(Your instructions): Would you transcribe each of the entries exactly, with nothing added or dropped?

== Data supplied ==

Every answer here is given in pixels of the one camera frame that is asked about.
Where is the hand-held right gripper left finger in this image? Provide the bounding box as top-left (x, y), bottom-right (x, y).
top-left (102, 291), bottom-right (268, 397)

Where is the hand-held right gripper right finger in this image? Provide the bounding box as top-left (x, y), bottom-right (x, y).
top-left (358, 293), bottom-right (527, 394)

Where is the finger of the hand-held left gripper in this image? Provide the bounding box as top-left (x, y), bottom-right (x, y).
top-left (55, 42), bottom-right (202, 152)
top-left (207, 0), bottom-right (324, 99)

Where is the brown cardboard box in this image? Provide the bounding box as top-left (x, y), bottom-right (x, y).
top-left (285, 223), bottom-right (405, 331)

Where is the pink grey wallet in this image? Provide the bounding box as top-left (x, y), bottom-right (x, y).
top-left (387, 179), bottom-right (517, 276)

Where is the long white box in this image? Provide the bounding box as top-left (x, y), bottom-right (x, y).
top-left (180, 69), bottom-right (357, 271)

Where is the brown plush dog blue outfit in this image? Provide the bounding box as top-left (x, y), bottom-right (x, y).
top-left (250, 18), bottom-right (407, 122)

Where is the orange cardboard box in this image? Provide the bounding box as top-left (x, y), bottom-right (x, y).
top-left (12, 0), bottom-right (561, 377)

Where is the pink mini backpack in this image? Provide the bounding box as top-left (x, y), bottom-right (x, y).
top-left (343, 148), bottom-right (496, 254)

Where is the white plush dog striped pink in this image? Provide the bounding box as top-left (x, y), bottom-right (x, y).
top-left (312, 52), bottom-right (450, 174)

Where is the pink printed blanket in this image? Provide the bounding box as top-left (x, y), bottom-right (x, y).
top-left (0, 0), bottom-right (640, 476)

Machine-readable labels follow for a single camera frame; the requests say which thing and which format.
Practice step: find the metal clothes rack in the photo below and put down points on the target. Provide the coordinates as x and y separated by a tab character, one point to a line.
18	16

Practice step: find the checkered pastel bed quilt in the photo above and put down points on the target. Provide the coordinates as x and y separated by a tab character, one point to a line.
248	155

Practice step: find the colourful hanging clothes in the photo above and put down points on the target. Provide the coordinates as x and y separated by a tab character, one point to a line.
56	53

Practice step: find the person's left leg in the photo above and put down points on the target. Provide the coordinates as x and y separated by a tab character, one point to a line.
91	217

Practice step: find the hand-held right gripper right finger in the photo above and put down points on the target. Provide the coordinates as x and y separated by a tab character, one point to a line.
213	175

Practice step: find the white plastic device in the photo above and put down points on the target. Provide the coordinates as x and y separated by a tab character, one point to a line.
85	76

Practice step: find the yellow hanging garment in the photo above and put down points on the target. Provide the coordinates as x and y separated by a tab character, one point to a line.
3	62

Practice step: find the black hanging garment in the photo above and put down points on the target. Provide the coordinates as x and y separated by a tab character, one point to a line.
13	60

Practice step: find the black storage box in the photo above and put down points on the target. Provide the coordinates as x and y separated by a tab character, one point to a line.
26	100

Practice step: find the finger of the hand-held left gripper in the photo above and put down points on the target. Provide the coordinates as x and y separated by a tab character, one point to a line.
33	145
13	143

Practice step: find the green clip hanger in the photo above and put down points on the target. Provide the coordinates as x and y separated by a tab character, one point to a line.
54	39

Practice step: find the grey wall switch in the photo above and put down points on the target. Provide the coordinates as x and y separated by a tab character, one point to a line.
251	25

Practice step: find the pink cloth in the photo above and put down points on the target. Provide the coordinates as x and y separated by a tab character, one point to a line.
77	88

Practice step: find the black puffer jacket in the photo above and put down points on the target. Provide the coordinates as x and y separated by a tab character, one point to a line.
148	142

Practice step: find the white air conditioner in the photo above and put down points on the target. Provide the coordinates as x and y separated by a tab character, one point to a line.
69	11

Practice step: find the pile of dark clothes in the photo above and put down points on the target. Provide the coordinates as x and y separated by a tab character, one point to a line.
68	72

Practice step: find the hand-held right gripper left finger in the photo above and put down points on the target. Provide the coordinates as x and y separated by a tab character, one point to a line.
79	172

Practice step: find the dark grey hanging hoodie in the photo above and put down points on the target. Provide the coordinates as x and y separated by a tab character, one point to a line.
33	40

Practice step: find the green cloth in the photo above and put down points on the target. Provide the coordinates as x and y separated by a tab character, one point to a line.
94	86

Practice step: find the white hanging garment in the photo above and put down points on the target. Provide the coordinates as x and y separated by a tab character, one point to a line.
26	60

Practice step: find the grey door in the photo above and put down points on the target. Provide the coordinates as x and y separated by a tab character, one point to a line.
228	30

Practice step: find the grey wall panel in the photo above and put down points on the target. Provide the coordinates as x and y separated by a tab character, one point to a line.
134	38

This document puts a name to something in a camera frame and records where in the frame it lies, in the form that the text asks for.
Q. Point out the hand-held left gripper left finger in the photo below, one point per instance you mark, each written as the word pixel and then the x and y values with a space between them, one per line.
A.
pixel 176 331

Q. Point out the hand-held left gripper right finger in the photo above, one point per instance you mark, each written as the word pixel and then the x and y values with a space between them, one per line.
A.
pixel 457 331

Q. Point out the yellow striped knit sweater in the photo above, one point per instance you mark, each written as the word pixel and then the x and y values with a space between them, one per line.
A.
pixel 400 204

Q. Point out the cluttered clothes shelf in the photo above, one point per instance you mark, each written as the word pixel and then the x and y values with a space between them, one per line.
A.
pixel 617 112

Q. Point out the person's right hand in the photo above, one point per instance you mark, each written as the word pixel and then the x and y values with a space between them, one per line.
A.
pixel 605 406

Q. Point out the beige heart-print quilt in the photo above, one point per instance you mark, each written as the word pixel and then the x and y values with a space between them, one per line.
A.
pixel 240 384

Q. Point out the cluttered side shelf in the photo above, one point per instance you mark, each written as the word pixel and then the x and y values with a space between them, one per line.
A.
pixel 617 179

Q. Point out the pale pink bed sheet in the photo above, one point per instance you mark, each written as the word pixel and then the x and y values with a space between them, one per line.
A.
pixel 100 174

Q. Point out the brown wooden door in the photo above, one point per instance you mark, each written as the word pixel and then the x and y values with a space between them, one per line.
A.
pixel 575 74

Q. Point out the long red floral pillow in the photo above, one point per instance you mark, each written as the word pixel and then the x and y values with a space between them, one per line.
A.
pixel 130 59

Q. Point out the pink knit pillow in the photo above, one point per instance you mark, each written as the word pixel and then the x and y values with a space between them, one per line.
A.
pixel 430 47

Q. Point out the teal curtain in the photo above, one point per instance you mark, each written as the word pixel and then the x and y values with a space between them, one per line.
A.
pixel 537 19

===

(Response for this exercise):
Every answer here is given in pixels of the one camera frame that is asked about.
Where is the hand-held right gripper left finger in this image? Provide the bounding box as top-left (x, y), bottom-right (x, y).
top-left (102, 291), bottom-right (268, 397)

Where is the hand-held right gripper right finger in this image? Provide the bounding box as top-left (x, y), bottom-right (x, y).
top-left (358, 293), bottom-right (527, 394)

Where is the finger of the hand-held left gripper in this image? Provide the bounding box as top-left (x, y), bottom-right (x, y).
top-left (55, 42), bottom-right (202, 152)
top-left (207, 0), bottom-right (324, 99)

Where is the brown cardboard box in this image? Provide the bounding box as top-left (x, y), bottom-right (x, y).
top-left (285, 223), bottom-right (405, 331)

Where is the pink grey wallet in this image? Provide the bounding box as top-left (x, y), bottom-right (x, y).
top-left (387, 179), bottom-right (517, 276)

Where is the long white box in this image? Provide the bounding box as top-left (x, y), bottom-right (x, y).
top-left (180, 69), bottom-right (357, 271)

Where is the brown plush dog blue outfit in this image? Provide the bounding box as top-left (x, y), bottom-right (x, y).
top-left (250, 18), bottom-right (407, 122)

Where is the orange cardboard box in this image? Provide the bounding box as top-left (x, y), bottom-right (x, y).
top-left (12, 0), bottom-right (561, 377)

Where is the pink mini backpack in this image? Provide the bounding box as top-left (x, y), bottom-right (x, y).
top-left (343, 148), bottom-right (496, 254)

Where is the white plush dog striped pink in this image? Provide the bounding box as top-left (x, y), bottom-right (x, y).
top-left (312, 52), bottom-right (450, 174)

Where is the pink printed blanket in this image? Provide the bounding box as top-left (x, y), bottom-right (x, y).
top-left (0, 0), bottom-right (640, 476)

Machine-readable labels follow for a single camera frame; the requests say which thing and which format.
Practice step: find the metal clothes rack in the photo below and put down points on the target. Provide the coordinates as x and y separated by a tab character, one point to a line.
18	16

Practice step: find the checkered pastel bed quilt in the photo above and put down points on the target. Provide the coordinates as x and y separated by a tab character, one point to a line.
248	155

Practice step: find the colourful hanging clothes in the photo above and put down points on the target. Provide the coordinates as x and y separated by a tab character, one point to a line.
56	53

Practice step: find the person's left leg in the photo above and put down points on the target. Provide the coordinates as x and y separated by a tab character, one point to a line.
91	217

Practice step: find the hand-held right gripper right finger in the photo above and put down points on the target. Provide the coordinates as x and y separated by a tab character, one point to a line.
213	175

Practice step: find the white plastic device in the photo above and put down points on the target. Provide the coordinates as x and y separated by a tab character, one point to a line.
85	76

Practice step: find the yellow hanging garment in the photo above and put down points on the target. Provide the coordinates as x and y separated by a tab character, one point to a line.
3	62

Practice step: find the black hanging garment in the photo above and put down points on the target. Provide the coordinates as x and y separated by a tab character, one point to a line.
13	60

Practice step: find the black storage box in the photo above and put down points on the target. Provide the coordinates as x and y separated by a tab character, one point to a line.
26	100

Practice step: find the finger of the hand-held left gripper in the photo above and put down points on the target. Provide the coordinates as x and y separated by a tab character, one point to a line.
33	145
13	143

Practice step: find the green clip hanger in the photo above and put down points on the target. Provide the coordinates as x and y separated by a tab character, one point to a line.
54	39

Practice step: find the grey wall switch in the photo above and put down points on the target. Provide the coordinates as x and y separated by a tab character, one point to a line.
251	25

Practice step: find the pink cloth in the photo above and put down points on the target. Provide the coordinates as x and y separated by a tab character, one point to a line.
77	88

Practice step: find the black puffer jacket in the photo above and put down points on the target. Provide the coordinates as x and y separated by a tab character, one point to a line.
148	142

Practice step: find the white air conditioner in the photo above and put down points on the target. Provide the coordinates as x and y separated by a tab character, one point to a line.
69	11

Practice step: find the pile of dark clothes in the photo above and put down points on the target. Provide the coordinates as x and y separated by a tab character, one point to a line.
68	72

Practice step: find the hand-held right gripper left finger in the photo above and put down points on the target. Provide the coordinates as x and y separated by a tab character, one point to a line.
79	172

Practice step: find the dark grey hanging hoodie in the photo above and put down points on the target. Provide the coordinates as x and y separated by a tab character, one point to a line.
33	40

Practice step: find the green cloth in the photo above and put down points on the target. Provide the coordinates as x and y separated by a tab character, one point to a line.
94	86

Practice step: find the white hanging garment in the photo above and put down points on the target. Provide the coordinates as x and y separated by a tab character, one point to a line.
26	60

Practice step: find the grey door in the photo above and put down points on the target. Provide the coordinates as x and y separated by a tab character, one point to a line.
228	30

Practice step: find the grey wall panel in the photo above and put down points on the target. Provide the coordinates as x and y separated by a tab character, one point to a line.
134	38

This document puts a name to something in a camera frame and records where in the frame it lies, in the form that the text asks for.
Q. Point out the hand-held left gripper left finger in the photo below, one point per instance you mark, each written as the word pixel and then the x and y values with a space between them, one per line.
A.
pixel 176 331

Q. Point out the hand-held left gripper right finger in the photo above, one point per instance you mark, each written as the word pixel and then the x and y values with a space between them, one per line.
A.
pixel 457 331

Q. Point out the yellow striped knit sweater in the photo above, one point per instance you mark, each written as the word pixel and then the x and y values with a space between them, one per line.
A.
pixel 400 204

Q. Point out the cluttered clothes shelf in the photo above, one point per instance you mark, each written as the word pixel and then the x and y values with a space between them, one per line.
A.
pixel 617 112

Q. Point out the person's right hand in the photo above, one point per instance you mark, each written as the word pixel and then the x and y values with a space between them, one per line.
A.
pixel 605 406

Q. Point out the beige heart-print quilt in the photo above, one point per instance you mark, each written as the word pixel and then the x and y values with a space between them, one per line.
A.
pixel 240 384

Q. Point out the cluttered side shelf in the photo above, one point per instance you mark, each written as the word pixel and then the x and y values with a space between them, one per line.
A.
pixel 617 179

Q. Point out the pale pink bed sheet in the photo above, one point per instance you mark, each written as the word pixel and then the x and y values with a space between them, one per line.
A.
pixel 100 174

Q. Point out the brown wooden door in the photo above, one point per instance you mark, each written as the word pixel and then the x and y values with a space between them, one per line.
A.
pixel 575 74

Q. Point out the long red floral pillow in the photo above, one point per instance you mark, each written as the word pixel and then the x and y values with a space between them, one per line.
A.
pixel 130 59

Q. Point out the pink knit pillow in the photo above, one point per instance you mark, each written as the word pixel and then the x and y values with a space between them, one per line.
A.
pixel 430 47

Q. Point out the teal curtain in the photo above, one point per instance you mark, each written as the word pixel and then the x and y values with a space between them, one per line.
A.
pixel 537 19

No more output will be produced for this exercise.